DESCRIPTION OF THE REFERENCE NUMERALS

[0052] 1 drive motor [0053] 2 motor pulley [0054] 3 timing belt [0055] 4 drive shaft pulley [0056] 5 reflector [0057] 6 reflection type photo sensor [0058] 7 drive shaft [0059] 8 small bevel gear [0060] 9 large bevel gear [0061] 10 base plate [0062] 11 compression spring [0063] 12 collar [0064] 13 ball bearing [0065] 14 rotary shaft [0066] 20 ultrasonic transmission and reception section [0067] 30 cap [0068] 40 grip case [0069] 50 base [0070] 60 power supply cable

Claims

1. An ultrasonic probe, comprising: an ultrasonic transmission and reception unit provided inside a housing, an acoustic transmission medium sealed in the housing, and a drive device for oscillating the ultrasonic transmission and reception unit; wherein the drive device being a drive transmission mechanism for converting rotation of a drive motor to oscillation of the ultrasonic transmission and reception unit; all or a part of the drive transmission mechanism comprising a gear mechanism; in a meshing section of at least one pair of gears in the gear mechanism, one of the pair of gears being elastically biased and pressed to the other of the pair of gears; the pair of gears being bevel gears meshing each other; the one of the pair of bevel gears, together with other member that rotates integrally therewith being elastically biased and pressed to the other of the pair of bevel gears in a rotary shaft direction of the other member.

2. (canceled)

3. (canceled)

4. An ultrasonic probe according to claim 1, wherein the other member that rotates integrally with the one of the pair of bevel gears is a drive shaft for transmitting rotational force to the one of the pair of bevel gears.
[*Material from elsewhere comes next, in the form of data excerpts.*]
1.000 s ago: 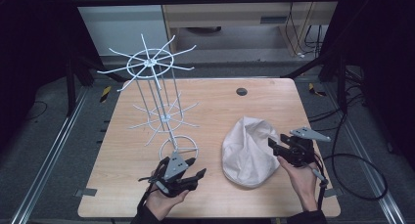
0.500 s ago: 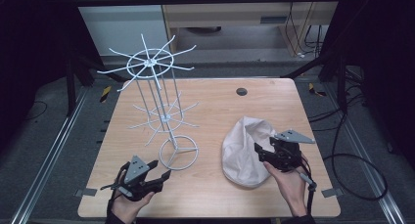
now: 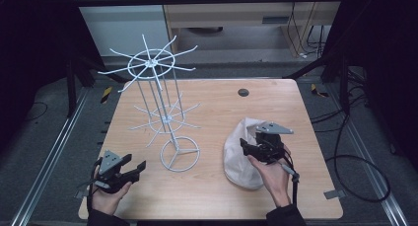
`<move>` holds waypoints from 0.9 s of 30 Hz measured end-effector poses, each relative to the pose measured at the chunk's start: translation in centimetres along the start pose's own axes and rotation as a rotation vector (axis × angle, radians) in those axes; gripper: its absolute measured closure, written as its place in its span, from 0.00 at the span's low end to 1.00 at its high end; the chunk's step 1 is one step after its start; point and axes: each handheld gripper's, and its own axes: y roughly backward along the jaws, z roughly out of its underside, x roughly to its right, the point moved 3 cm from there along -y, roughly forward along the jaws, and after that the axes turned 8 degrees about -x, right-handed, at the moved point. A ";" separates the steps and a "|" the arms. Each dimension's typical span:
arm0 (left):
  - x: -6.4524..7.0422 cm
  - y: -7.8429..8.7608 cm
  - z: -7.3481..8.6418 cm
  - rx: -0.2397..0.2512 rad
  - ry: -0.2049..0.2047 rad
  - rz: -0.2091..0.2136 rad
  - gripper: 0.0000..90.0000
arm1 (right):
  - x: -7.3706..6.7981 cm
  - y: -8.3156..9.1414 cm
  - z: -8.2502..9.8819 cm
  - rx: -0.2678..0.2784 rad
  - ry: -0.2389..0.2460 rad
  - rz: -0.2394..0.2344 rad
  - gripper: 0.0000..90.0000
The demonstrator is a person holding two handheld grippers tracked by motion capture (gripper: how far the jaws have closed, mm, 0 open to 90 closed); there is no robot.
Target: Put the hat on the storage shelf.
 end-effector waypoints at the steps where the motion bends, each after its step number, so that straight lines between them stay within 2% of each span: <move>1: -0.3 0.0 0.1 -0.003 0.005 -0.007 0.41 | -0.1 -0.4 -0.2 -0.007 -0.005 0.003 0.44; 6: -1.6 -0.7 0.7 -0.028 0.006 -0.066 0.42 | -0.2 -1.8 -0.8 -0.026 -0.019 0.031 0.45; 10: -1.9 -0.6 0.8 -0.014 0.029 -0.060 0.41 | -0.2 -2.9 -0.9 -0.050 -0.021 0.048 0.46; 18: -2.3 -1.0 1.0 -0.036 0.029 -0.064 0.41 | 0.5 -5.3 -0.4 -0.146 -0.044 0.119 0.54; 22: -2.4 -1.2 1.1 -0.040 0.041 -0.063 0.41 | 0.7 -6.1 0.2 -0.186 -0.046 0.140 0.64; 26: -2.5 -1.2 1.1 -0.047 0.036 -0.065 0.41 | 0.8 -6.4 0.4 -0.212 -0.037 0.157 0.83; 27: -2.5 -1.2 1.1 -0.047 0.036 -0.065 0.41 | 0.8 -6.4 0.4 -0.212 -0.037 0.157 0.83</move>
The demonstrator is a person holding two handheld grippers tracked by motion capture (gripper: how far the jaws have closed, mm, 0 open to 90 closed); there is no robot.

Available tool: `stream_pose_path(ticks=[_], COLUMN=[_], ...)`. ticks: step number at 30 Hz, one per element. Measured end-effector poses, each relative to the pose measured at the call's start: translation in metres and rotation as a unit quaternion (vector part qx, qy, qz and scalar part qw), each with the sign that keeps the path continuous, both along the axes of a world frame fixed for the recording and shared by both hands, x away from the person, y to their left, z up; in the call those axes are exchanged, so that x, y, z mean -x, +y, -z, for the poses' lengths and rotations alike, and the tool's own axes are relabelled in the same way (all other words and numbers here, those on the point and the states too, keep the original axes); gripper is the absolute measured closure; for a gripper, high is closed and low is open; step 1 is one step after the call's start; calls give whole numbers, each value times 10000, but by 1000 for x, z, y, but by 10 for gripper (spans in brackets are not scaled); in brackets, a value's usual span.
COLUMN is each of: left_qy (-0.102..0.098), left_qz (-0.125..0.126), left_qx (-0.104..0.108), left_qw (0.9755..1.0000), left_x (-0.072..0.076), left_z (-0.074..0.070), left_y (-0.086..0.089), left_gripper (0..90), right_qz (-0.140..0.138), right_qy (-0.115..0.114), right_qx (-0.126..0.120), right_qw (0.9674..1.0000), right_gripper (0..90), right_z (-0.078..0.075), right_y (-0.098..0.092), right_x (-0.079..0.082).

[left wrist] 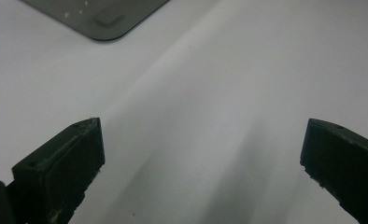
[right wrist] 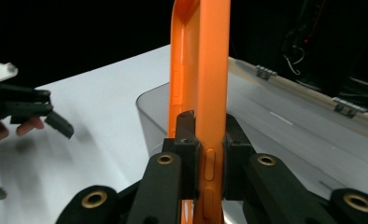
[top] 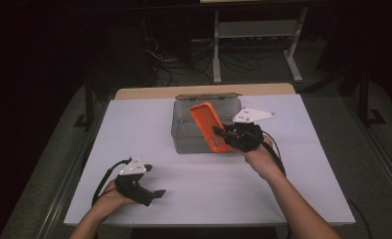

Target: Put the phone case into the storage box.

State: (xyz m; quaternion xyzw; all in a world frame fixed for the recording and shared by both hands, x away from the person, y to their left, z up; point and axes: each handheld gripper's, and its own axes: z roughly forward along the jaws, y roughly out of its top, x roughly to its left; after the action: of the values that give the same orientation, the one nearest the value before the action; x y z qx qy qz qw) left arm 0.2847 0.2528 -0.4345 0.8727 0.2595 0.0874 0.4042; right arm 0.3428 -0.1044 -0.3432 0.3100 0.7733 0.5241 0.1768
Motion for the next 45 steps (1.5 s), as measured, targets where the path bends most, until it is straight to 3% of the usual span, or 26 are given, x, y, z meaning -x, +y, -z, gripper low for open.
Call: stream_pose_path(ticks=[9, 28, 45], left_qy=[-13, 41, 43], left_qz=[0, 58, 37], left_qx=[161, 117, 142], left_qw=[9999, 9999, 9999], left_x=[-4, -1, -1], left_z=[-2, 3, 2], left_y=[5, 3, 4], left_gripper=[0, 0, 0], right_qz=[171, 257, 327], right_qy=[39, 15, 103], right_qx=[-73, -148, 19], right_qw=[9998, 9996, 9994], right_gripper=[792, 792, 791], right_z=[-12, -34, -35], right_y=[5, 7, 9], right_x=[-15, -32, -49])
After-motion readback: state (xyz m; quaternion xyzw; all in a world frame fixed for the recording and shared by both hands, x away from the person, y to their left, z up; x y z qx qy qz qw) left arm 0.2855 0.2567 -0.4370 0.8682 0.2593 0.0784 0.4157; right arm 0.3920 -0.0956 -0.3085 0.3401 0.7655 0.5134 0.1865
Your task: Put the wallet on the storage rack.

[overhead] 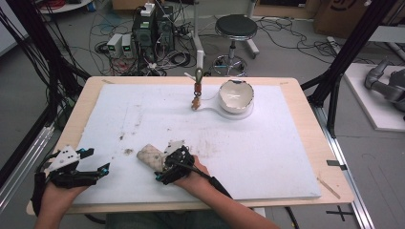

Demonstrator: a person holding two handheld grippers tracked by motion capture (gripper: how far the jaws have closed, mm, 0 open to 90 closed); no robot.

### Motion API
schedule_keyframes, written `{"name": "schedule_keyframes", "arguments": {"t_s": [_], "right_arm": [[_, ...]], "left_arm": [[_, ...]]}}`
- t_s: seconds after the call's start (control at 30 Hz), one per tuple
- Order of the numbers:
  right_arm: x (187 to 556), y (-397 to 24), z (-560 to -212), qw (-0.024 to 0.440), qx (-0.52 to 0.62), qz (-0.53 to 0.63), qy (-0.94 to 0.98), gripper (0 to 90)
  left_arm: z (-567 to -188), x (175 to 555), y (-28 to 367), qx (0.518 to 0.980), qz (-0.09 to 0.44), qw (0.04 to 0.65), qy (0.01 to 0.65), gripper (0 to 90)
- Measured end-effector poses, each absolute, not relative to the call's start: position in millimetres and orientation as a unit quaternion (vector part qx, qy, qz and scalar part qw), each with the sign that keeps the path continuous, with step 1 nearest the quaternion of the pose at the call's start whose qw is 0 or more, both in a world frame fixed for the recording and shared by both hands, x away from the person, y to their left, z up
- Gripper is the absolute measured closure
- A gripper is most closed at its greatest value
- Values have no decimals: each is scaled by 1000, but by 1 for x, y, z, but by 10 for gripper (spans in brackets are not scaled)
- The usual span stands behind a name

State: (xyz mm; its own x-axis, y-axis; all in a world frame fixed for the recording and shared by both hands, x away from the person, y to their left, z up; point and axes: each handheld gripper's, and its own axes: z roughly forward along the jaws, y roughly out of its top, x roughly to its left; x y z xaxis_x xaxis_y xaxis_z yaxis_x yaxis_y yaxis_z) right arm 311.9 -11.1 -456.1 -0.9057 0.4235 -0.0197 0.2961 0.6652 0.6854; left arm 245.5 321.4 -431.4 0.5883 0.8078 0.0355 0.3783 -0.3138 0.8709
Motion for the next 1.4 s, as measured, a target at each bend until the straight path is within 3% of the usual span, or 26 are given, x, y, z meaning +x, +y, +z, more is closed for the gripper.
{"name": "schedule_keyframes", "arguments": {"t_s": [0.17,0.37,0.8,1.4], "right_arm": [[312,-11,-456,84,200,359,908,196],[314,-16,-453,76,189,367,908,340],[320,-34,-438,77,188,384,901,364],[342,-123,-397,116,240,438,859,365]], "left_arm": [[-433,246,320,777,241,438,384,188],[-431,244,323,767,251,445,389,188],[-429,244,329,741,250,478,399,188],[-427,265,308,750,238,481,386,188]]}}
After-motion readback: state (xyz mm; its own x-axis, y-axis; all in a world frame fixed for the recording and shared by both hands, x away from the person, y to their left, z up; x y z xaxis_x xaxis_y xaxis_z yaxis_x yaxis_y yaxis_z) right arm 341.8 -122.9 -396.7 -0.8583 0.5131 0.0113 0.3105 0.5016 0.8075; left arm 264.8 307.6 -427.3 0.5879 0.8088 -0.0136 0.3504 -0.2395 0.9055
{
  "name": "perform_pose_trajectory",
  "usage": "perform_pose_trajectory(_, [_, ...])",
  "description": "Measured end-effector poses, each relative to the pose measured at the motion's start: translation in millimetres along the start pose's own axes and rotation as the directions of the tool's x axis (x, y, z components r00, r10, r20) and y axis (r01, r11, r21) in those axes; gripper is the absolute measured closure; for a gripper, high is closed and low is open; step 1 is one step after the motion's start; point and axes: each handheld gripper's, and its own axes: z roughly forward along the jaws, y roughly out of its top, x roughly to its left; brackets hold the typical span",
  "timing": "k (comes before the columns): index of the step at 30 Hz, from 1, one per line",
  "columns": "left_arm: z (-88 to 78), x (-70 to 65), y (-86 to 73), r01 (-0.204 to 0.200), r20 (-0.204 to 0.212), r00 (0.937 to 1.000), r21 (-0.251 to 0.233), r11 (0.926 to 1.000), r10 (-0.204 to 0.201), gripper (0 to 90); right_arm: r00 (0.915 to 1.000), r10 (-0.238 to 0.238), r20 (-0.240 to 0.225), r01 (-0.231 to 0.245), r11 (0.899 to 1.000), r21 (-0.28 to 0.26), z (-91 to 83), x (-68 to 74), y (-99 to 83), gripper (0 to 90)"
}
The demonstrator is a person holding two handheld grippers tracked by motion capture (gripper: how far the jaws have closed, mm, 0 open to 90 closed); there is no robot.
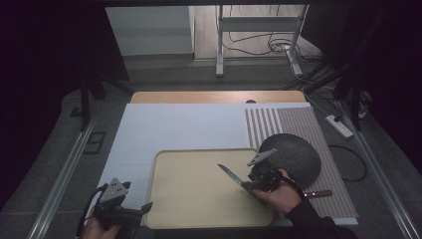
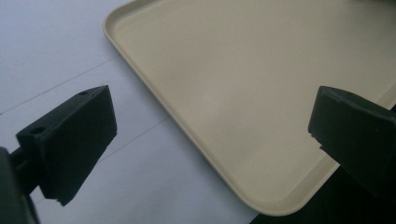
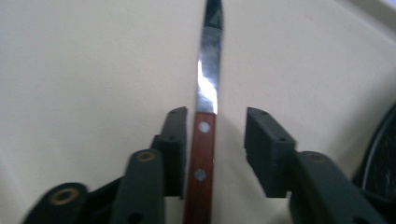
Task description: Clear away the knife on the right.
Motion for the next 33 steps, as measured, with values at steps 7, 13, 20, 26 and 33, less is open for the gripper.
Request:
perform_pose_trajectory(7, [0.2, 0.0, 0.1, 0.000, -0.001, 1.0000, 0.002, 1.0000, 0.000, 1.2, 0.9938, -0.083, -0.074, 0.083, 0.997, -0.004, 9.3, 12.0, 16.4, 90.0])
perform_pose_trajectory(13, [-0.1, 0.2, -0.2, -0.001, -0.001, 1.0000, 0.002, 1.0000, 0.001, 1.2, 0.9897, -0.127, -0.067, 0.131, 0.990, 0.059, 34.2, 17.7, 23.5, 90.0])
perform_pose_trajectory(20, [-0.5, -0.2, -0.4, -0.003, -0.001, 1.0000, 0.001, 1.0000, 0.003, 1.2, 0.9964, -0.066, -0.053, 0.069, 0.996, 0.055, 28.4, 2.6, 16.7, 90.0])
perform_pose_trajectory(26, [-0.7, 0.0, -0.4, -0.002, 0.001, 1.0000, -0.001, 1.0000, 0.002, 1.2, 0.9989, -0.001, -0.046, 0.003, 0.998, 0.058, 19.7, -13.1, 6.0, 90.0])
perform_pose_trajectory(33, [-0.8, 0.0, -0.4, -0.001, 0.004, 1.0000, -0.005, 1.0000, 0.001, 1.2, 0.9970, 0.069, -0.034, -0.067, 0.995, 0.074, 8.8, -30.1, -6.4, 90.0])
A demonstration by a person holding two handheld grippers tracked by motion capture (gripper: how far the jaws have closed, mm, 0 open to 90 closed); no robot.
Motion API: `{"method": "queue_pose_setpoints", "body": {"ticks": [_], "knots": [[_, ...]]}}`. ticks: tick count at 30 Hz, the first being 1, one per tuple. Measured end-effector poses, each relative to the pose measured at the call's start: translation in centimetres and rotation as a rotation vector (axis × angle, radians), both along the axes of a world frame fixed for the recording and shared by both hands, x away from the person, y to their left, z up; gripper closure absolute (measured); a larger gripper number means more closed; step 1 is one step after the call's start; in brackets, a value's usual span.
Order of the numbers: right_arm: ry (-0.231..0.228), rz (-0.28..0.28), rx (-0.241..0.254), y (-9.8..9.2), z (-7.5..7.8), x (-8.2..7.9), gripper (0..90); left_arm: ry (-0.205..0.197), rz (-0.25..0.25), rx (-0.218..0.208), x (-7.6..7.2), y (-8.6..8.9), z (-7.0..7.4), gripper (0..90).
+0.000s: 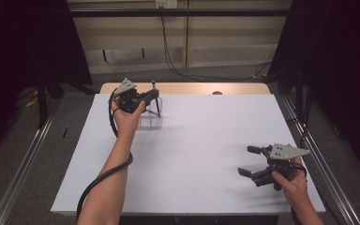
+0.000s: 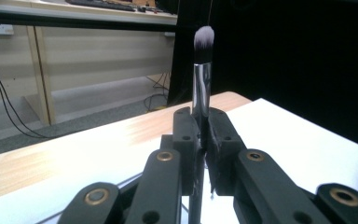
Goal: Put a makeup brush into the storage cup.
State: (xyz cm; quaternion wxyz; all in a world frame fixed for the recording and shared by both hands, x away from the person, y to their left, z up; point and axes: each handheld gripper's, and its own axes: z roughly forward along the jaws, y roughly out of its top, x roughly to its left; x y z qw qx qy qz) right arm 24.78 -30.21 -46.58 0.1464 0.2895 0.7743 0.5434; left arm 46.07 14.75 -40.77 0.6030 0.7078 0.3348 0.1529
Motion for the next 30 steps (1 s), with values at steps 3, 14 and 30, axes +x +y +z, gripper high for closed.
{"method": "queue_pose_setpoints", "body": {"ticks": [3, 14, 30], "knots": [[-0.001, 0.001, 0.001, 0.1, 0.0, 0.1, 6.7, 0.001, 0.005, 0.006, -0.1, 0.1, -0.2, 81.3], [-0.003, 0.012, -0.001, 0.5, 0.0, 0.3, 6.7, 0.018, 0.007, -0.037, -1.2, 0.8, 0.7, 36.9], [-0.006, 0.010, 0.006, 0.6, 0.1, 0.7, 6.7, 0.012, -0.008, -0.037, -3.3, 2.2, 0.9, 10.5]]}}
5. An ultrasonic probe according to claim 1, wherein the ultrasonic transmission and reception unit is axially supported by a rotary shaft so as to freely oscillate; and the other member that rotates integrally with the one of the pair of bevel gears is the rotary shaft.

6. An ultrasonic probe according to claim 1, wherein a member for biasing and pressing the one of the pair of bevel gears to the other of the pair of bevel gears is a compression spring provided around the other member that rotates integrally with the one of the pair of bevel gears.